From Mononuclear to Trinuclear: Tailoring Coordination Metal Cluster Node for High‐Energy Li‐S Batteries
Kaiji Lin, Zhao Chen, Chunshan Zhou, Lan Li, Shilin Huang, Yangyi YangABSTRACT
As a new‐generation high‐energy‐density energy storage system, the commercialization of lithium‐sulfur (Li‐S) batteries remains hindered by the polysulfide shuttle effect and sluggish redox kinetics. This study investigated the catalytic performance of mononuclear cobalt (MCo) and trinuclear cobalt (TCo) catalysts in Li‐S batteries. By precisely regulating the nuclear number and spatial configuration of metal nodes, we revealed the enhancing effect of the multinuclear cooperative catalytic mechanism on the kinetics of sulfur redox.
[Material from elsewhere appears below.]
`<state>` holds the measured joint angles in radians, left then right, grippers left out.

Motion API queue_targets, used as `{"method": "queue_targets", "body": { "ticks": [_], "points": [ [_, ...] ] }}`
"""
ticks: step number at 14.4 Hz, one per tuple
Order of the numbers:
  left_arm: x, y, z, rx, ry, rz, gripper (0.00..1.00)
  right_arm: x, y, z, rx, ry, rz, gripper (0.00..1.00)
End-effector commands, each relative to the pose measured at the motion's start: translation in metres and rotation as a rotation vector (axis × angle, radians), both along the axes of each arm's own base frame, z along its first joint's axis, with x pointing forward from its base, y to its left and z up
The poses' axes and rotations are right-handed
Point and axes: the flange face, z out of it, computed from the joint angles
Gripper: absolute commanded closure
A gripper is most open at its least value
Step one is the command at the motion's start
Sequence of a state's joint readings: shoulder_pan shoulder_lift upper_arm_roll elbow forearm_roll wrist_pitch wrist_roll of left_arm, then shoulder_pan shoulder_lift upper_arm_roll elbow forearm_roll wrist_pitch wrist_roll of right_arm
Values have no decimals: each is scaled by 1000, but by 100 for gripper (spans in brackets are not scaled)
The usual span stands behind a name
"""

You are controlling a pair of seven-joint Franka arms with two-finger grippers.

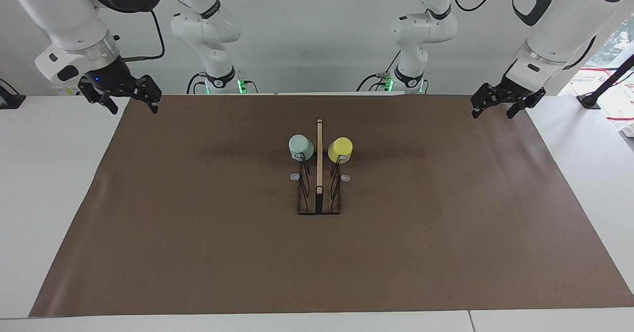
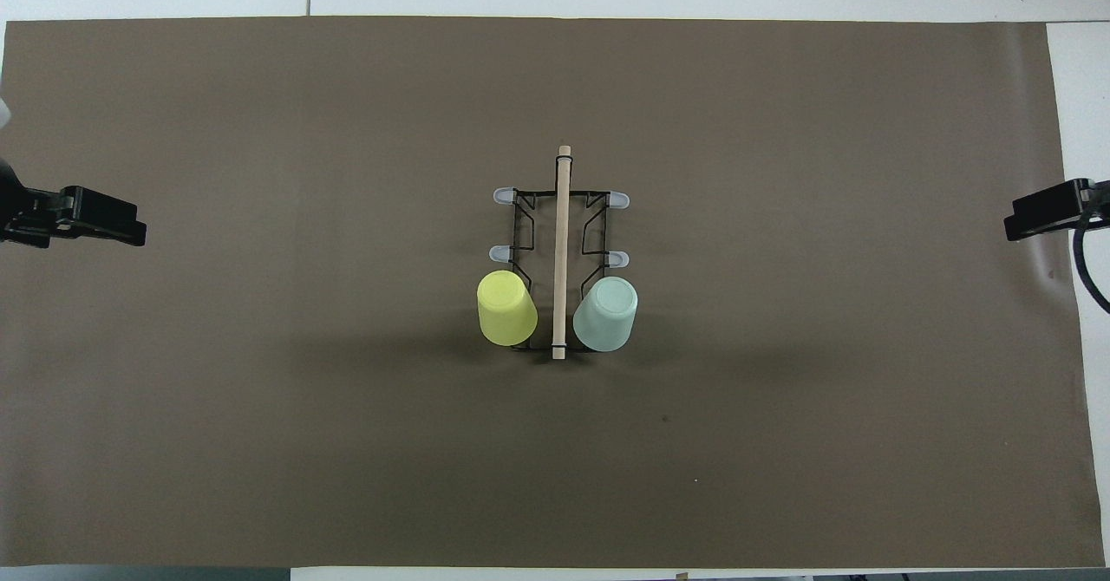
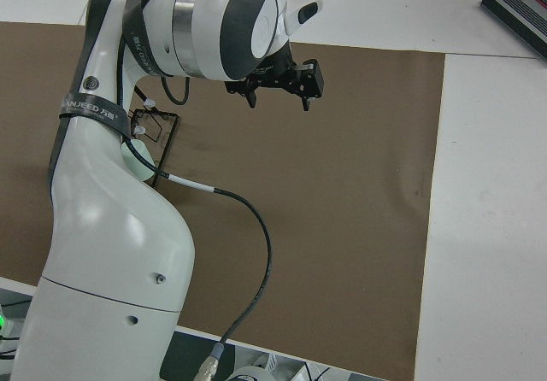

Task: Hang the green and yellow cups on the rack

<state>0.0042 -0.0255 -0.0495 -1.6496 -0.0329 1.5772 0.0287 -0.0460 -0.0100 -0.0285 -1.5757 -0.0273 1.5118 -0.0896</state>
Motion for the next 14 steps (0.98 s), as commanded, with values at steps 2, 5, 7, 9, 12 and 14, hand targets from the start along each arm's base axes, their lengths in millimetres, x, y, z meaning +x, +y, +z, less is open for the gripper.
{"method": "queue_targets", "body": {
  "ticks": [2, 5, 7, 9, 12, 14],
  "points": [
    [1, 1, 0, -3, -9, -8, 0, 2, 0, 7, 5, -11, 12, 0],
    [1, 2, 0, -3, -9, -7, 0, 1, 4, 12, 5, -2, 18, 0],
    [1, 1, 0, -3, -9, -8, 0, 0, 2, 12, 10, 3, 12, 0],
    [1, 1, 0, -3, -9, -8, 0, 0, -3, 11, 16, 2, 3, 0],
    [1, 2, 0, -3, -9, -7, 0, -1, 3, 11, 15, 16, 13, 0],
    [1, 1, 0, -3, -9, -8, 0, -1, 4, 11, 17, 17, 15, 0]
  ]
}}
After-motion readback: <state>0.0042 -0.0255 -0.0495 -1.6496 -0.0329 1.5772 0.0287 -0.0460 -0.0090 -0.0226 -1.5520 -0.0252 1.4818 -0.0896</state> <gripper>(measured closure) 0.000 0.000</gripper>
TCo provides multiple catalytic sites and forms a continuous electron‐conducting network through intermetallic electron coupling, significantly accelerating the sulfur redox kinetics. Molecular orbital theory and density functional theory calculations indicate that the high‐spin Co 3+ in TCo exhibits enhanced adsorption capacity toward polysulfides, effectively mitigating the shuttle effect. Benefiting from this synergistic effect, the battery with TCo separator achieves a specific capacity of 1296.7 mAh g −1 at 0.1 C and exhibits a degradation rate of only 0.088% per cycle after 500 cycles at 1 C. This study provides a new horizon for developing next‐generation Li‐S battery catalysts.